Adviento: se hace tarde y anochece

P. Eduardo Hayen Cuarón

 

«Se hace tarde y anochece» es el último libro del cardenal de Guinea Roberth Sarah, prefecto para la Congregación del Culto y la Disciplina de los Sacramentos. El libro es un grito del alma —así lo describe su autor— ante la crisis que vive la Iglesia, y cuyos frutos más amargos han sido los escándalos de pederastia de los últimos años por una parte del clero. En la introducción del libro el cardenal Sarah afirma, con un lenguaje directo, que en estos momentos históricos, la Iglesia está viviendo el misterio de Judas, es decir, el misterio de la traición.

Son palabras duras las del cardenal, pero reales. Ante ello no podemos permanecer pasivos. Hemos de ser conscientes de que sin una conversión personal desgarraremos el Cuerpo de Cristo. En este Adviento fomentemos el amor a la unidad que Jesús quiere para su Iglesia. Podríamos decir que la espiritualidad de la subida, de la peregrinación, es la propia de este tiempo de preparación para recibir al Señor. En su libro el cardenal Sarah propone un camino en cuatro itinerarios o momentos para no desanimarnos ante la crisis eclesial en la que nos encontramos. Así que podemos reflexionar sobre ellos y tratar de afianzarlos en nuestra vida durante el Adviento.

La oración. Si la Iglesia no recupera el espíritu de oración, va hacia su perdición. Mucho nos dedicamos a realizar proyectos pastorales y nos abalanzamos en el frenesí del activismo eclesial: retiros que predicar, homilías que preparar, juntas y reuniones para hacer muchas cosas en las parroquias y grupos. Pero si no recuperamos largos momentos de oración junto al Señor, para adorarlo silenciosamente, terminaremos por traicionarlo. Adviento es un tiempo para recuperar el amor a la oración y preparar el camino al Señor.
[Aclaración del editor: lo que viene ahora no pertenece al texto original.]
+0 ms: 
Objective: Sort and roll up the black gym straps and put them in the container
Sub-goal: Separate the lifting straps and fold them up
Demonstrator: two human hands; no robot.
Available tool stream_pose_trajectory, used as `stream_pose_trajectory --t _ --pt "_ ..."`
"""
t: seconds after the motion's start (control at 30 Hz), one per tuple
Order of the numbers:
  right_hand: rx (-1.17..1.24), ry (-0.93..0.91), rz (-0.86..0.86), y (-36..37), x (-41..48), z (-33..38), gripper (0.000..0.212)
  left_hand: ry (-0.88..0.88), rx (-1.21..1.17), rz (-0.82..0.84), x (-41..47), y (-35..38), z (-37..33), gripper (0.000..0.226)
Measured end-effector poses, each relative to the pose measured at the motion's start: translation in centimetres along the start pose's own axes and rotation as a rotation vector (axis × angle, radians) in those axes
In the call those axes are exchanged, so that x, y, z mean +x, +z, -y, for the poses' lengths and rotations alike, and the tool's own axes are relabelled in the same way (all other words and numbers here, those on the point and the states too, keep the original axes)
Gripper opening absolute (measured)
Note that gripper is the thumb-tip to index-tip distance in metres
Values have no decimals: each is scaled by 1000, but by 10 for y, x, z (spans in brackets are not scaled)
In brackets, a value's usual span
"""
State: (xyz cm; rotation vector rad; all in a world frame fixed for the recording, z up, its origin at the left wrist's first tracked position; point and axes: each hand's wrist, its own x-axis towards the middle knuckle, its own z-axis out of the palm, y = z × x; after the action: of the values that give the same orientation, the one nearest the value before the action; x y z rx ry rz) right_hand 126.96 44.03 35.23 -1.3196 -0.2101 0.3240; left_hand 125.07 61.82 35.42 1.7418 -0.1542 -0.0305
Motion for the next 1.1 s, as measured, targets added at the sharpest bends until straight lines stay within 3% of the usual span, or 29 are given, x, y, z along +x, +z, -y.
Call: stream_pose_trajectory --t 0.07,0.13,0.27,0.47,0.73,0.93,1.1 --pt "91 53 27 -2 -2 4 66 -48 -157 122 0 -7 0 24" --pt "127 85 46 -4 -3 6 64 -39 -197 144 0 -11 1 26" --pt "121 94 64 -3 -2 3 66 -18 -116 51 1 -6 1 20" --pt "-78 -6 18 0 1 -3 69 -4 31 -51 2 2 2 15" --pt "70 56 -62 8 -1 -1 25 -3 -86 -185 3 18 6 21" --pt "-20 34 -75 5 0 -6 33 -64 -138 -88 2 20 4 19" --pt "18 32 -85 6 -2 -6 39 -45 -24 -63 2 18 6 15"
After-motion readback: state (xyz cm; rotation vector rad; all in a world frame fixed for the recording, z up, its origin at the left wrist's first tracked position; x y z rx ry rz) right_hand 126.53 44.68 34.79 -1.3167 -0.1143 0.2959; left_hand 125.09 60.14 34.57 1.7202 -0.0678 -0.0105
La verdad católica. En estos días los obispos alemanes se han aventurado a realizar un sínodo –el Sínodo de Alemania– que, según opiniones de algunos analistas, amenaza con la ruptura de la unidad católica. Una gran tentación de obispos, sacerdotes y laicos es adecuar el catolicismo al espíritu del mundo –el que Cristo condenó– y hacer una Iglesia liberal para estos tiempos. Adviento nos invita a afianzarnos en la verdad católica, sin miedo a la solidez de la enseñanza de la Iglesia sobre los temas más controvertidos, sabiendo que esta verdad, aunque a veces nos incomode, nos conduce hacia la plena libertad.
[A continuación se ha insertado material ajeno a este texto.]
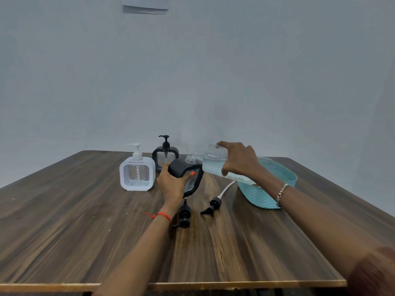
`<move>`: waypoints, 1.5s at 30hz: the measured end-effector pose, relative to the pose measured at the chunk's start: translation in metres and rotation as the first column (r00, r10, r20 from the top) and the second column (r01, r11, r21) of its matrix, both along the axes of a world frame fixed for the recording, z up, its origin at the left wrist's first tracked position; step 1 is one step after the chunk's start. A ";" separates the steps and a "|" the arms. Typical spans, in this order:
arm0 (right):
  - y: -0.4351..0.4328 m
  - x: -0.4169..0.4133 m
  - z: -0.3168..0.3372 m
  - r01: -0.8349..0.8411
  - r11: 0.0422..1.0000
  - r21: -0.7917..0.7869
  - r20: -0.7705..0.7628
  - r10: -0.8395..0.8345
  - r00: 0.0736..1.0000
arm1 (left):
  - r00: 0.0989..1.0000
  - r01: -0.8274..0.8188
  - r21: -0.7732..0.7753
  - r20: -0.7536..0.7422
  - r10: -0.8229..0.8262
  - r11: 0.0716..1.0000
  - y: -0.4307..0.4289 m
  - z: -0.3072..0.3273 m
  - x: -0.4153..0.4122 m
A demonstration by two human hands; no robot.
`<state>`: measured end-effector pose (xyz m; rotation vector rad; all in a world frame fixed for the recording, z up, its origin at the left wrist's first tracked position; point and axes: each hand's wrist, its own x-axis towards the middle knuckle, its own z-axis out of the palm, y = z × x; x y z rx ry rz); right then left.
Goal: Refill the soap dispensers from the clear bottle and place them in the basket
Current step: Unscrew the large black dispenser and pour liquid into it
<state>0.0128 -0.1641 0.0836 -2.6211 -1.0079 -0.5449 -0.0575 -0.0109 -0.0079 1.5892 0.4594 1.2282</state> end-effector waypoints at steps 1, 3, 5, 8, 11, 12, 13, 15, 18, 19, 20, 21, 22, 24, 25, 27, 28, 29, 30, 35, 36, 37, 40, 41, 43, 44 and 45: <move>0.000 0.000 0.000 0.001 1.000 0.000 -0.001 -0.001 1.000 | 1.000 0.003 -0.005 0.000 -0.003 1.000 -0.001 0.000 0.000; 0.000 0.000 0.000 0.002 1.000 0.000 -0.003 -0.002 1.000 | 1.000 0.006 -0.011 0.002 -0.006 1.000 -0.001 0.000 -0.001; 0.000 0.001 0.000 0.002 1.000 0.000 -0.003 -0.002 1.000 | 1.000 0.005 -0.017 0.001 -0.005 1.000 -0.002 0.001 0.000; 0.001 0.001 0.000 0.002 1.000 0.003 -0.010 -0.002 1.000 | 1.000 0.001 -0.024 -0.005 -0.001 1.000 -0.001 0.000 0.001; 0.000 0.001 0.001 0.005 1.000 0.001 -0.012 -0.005 1.000 | 1.000 0.005 -0.035 0.002 -0.004 0.999 0.000 -0.001 0.003; 0.000 0.001 0.001 0.003 1.000 0.002 -0.012 -0.003 1.000 | 1.000 0.006 -0.040 0.005 -0.006 0.999 0.000 -0.002 0.003; 0.000 0.000 0.001 0.002 1.000 0.003 -0.011 -0.002 1.000 | 1.000 0.008 -0.044 0.006 -0.008 0.999 0.000 -0.002 0.004; -0.001 0.000 0.001 0.000 1.000 0.002 -0.009 0.000 1.000 | 1.000 0.010 -0.044 0.004 -0.010 0.999 0.000 -0.002 0.004; -0.001 -0.001 0.000 0.000 1.000 0.000 -0.009 0.000 1.000 | 1.000 0.009 -0.044 0.006 -0.009 0.999 0.000 -0.003 0.004; -0.001 -0.001 0.000 0.001 1.000 0.000 -0.009 -0.001 1.000 | 1.000 0.008 -0.044 0.008 -0.008 0.999 0.000 -0.004 0.005; -0.001 -0.001 0.000 0.002 1.000 -0.001 -0.010 -0.002 1.000 | 1.000 0.010 -0.045 0.008 -0.010 0.999 -0.001 -0.004 0.005; -0.001 -0.001 0.001 0.003 1.000 -0.002 -0.009 -0.003 1.000 | 1.000 0.014 -0.047 0.008 -0.013 0.999 -0.001 -0.004 0.005; -0.001 -0.001 0.001 0.004 1.000 -0.002 -0.010 -0.004 1.000 | 1.000 0.018 -0.049 0.010 -0.017 0.999 -0.001 -0.004 0.005; -0.002 -0.001 0.001 0.004 1.000 -0.003 -0.010 -0.004 1.000 | 1.000 0.022 -0.055 0.011 -0.022 0.998 -0.001 -0.003 0.005; -0.002 -0.001 0.001 0.004 1.000 -0.004 -0.010 -0.004 1.000 | 1.000 0.023 -0.057 0.010 -0.023 0.998 -0.001 -0.003 0.005; -0.002 -0.001 0.001 0.002 1.000 -0.005 -0.012 -0.002 1.000 | 1.000 0.025 -0.054 0.008 -0.025 0.998 -0.001 -0.004 0.004; -0.002 -0.002 0.001 0.001 1.000 -0.004 -0.012 -0.001 1.000 | 1.000 0.026 -0.051 0.006 -0.025 0.998 -0.002 -0.004 0.004; -0.003 -0.002 0.001 0.001 1.000 -0.005 -0.011 -0.001 1.000 | 1.000 0.026 -0.048 0.007 -0.026 0.999 -0.002 -0.004 0.003; -0.002 -0.002 0.000 0.001 1.000 -0.005 -0.010 -0.001 1.000 | 1.000 0.026 -0.045 0.008 -0.026 0.999 -0.002 -0.004 0.003; -0.002 -0.002 0.000 -0.001 1.000 -0.011 -0.015 0.001 1.000 | 0.999 0.032 -0.056 0.005 -0.032 0.998 -0.002 -0.006 0.002; -0.002 -0.002 0.000 -0.001 1.000 -0.013 -0.014 0.001 1.000 | 0.999 0.033 -0.060 0.006 -0.033 0.998 -0.002 -0.006 0.002; -0.002 -0.002 0.000 -0.001 1.000 -0.014 -0.014 0.001 1.000 | 0.999 0.033 -0.062 0.007 -0.033 0.998 -0.002 -0.006 0.002; -0.002 -0.002 0.000 -0.003 1.000 -0.011 -0.017 0.003 1.000 | 1.000 0.031 -0.064 0.005 -0.031 0.997 -0.002 -0.005 0.002; -0.002 -0.002 0.000 -0.003 1.000 -0.009 -0.019 0.003 1.000 | 0.999 0.033 -0.066 0.008 -0.032 0.997 -0.002 -0.006 0.002; -0.002 -0.002 0.000 -0.001 1.000 -0.007 -0.024 0.000 1.000 | 0.999 0.031 -0.067 0.012 -0.030 0.997 -0.002 -0.006 0.002; -0.002 -0.002 0.000 0.001 1.000 -0.009 -0.025 -0.001 1.000 | 1.000 0.028 -0.066 0.012 -0.027 0.997 -0.002 -0.006 0.003; -0.002 -0.002 0.000 0.001 1.000 -0.012 -0.026 -0.001 1.000 | 1.000 0.027 -0.065 0.011 -0.026 0.998 -0.002 -0.007 0.003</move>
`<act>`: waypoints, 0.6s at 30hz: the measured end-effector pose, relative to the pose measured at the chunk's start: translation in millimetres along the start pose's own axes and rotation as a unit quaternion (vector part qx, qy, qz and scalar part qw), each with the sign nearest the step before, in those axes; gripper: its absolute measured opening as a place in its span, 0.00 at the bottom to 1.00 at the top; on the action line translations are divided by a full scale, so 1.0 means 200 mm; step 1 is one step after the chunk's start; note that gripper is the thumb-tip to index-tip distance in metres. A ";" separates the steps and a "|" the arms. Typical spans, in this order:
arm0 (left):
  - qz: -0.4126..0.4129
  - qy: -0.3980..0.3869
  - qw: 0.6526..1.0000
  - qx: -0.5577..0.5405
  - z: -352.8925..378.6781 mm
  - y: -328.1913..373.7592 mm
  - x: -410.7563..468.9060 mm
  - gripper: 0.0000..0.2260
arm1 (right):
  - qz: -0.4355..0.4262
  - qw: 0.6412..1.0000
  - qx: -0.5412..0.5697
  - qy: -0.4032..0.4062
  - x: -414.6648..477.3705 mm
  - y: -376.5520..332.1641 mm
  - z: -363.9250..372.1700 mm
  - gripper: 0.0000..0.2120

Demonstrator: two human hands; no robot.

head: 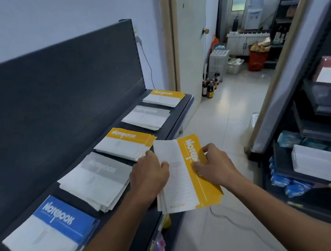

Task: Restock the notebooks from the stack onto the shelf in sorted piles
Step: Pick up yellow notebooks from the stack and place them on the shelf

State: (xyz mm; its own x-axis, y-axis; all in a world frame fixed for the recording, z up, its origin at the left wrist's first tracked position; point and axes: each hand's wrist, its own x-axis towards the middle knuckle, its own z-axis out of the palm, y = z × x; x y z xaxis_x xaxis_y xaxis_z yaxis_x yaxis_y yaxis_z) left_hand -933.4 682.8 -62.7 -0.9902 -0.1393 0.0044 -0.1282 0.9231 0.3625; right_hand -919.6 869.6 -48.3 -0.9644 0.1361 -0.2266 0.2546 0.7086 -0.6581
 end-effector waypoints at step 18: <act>-0.154 0.027 0.987 -0.018 0.01 -0.02 0.66 0.14 | -0.127 0.986 -0.014 -0.109 0.95 -0.27 0.08 0.13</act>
State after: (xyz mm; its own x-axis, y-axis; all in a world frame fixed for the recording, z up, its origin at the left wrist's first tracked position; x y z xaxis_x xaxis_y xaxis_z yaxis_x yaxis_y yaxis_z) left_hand -1063.4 661.2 -64.6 -0.8998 -0.4319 -0.0622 -0.4206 0.8207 0.3868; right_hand -1115.0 845.9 -66.4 -0.9580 -0.1971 -0.2081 0.0024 0.7203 -0.6936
El amor al papa. «Tú eres Pedro y sobre esta piedra edificaré mi Iglesia», dijo el Señor. Al pescador de Galilea Jesús le entregó las llaves del Reino de los Cielos, así que la figura de san Pedro, representada en el Santo Padre, es signo de unidad para toda la Iglesia. Donde está Pedro ahí está la Iglesia. Podremos simpatizar mejor con unos papas que con otros, pero ellos tienen una asistencia especial del Espíritu Santo para conducir a todo el rebaño hacia la Casa del Padre. En Adviento puedo rezar más por el papa, pero también puedo unirme más a mis sacerdotes, pidiéndoles la fe católica y la vida divina por los sacramentos.

La caridad fraterna. Nuestra Iglesia Católica es un bello mosaico de espiritualidades, carismas, movimientos. Pero a veces se levantan divisiones, incluso se pueden despertar fuertes resentimientos y hasta rencores entre diversas facciones de ese gran calidoscopio eclesial. Esto desfigura a la Iglesia. «Yo soy Cristo a quien tú persigues», dijo el Señor a Saulo, haciéndole ver que Él estaba vivo en sus miembros. El Adviento nos invita a mirarnos con benevolencia y a descubrir la riqueza que hay en unos y en otros. Recordemos que la subida hacia la Casa del Señor es siempre en comunidad, nunca en solitario.

Finalmente el cardenal Sarah nos invita, en la introducción de su libro, a postrarnos ante ese gran fresco de la Capilla Sixtina llamado «El Juicio Final» de Miguel Ángel. Hagámoslo con la imaginación y en la oración. Contemplemos al Cristo que vendrá a juzgar la historia y a cada uno de nosotros. En el mural están los condenados, las almas saliendo del purgatorio y la Iglesia del Cielo con los coros angélicos, los mártires, las vírgenes y todos los santos. Jesús nos pregunta lo que a san Pedro: ¿me amas? Si tu respuesta y la mía son positivas, entonces miremos a Jesús que nos sonríe invitándonos a ir a habitar en su casa. Feliz tiempo de Adviento.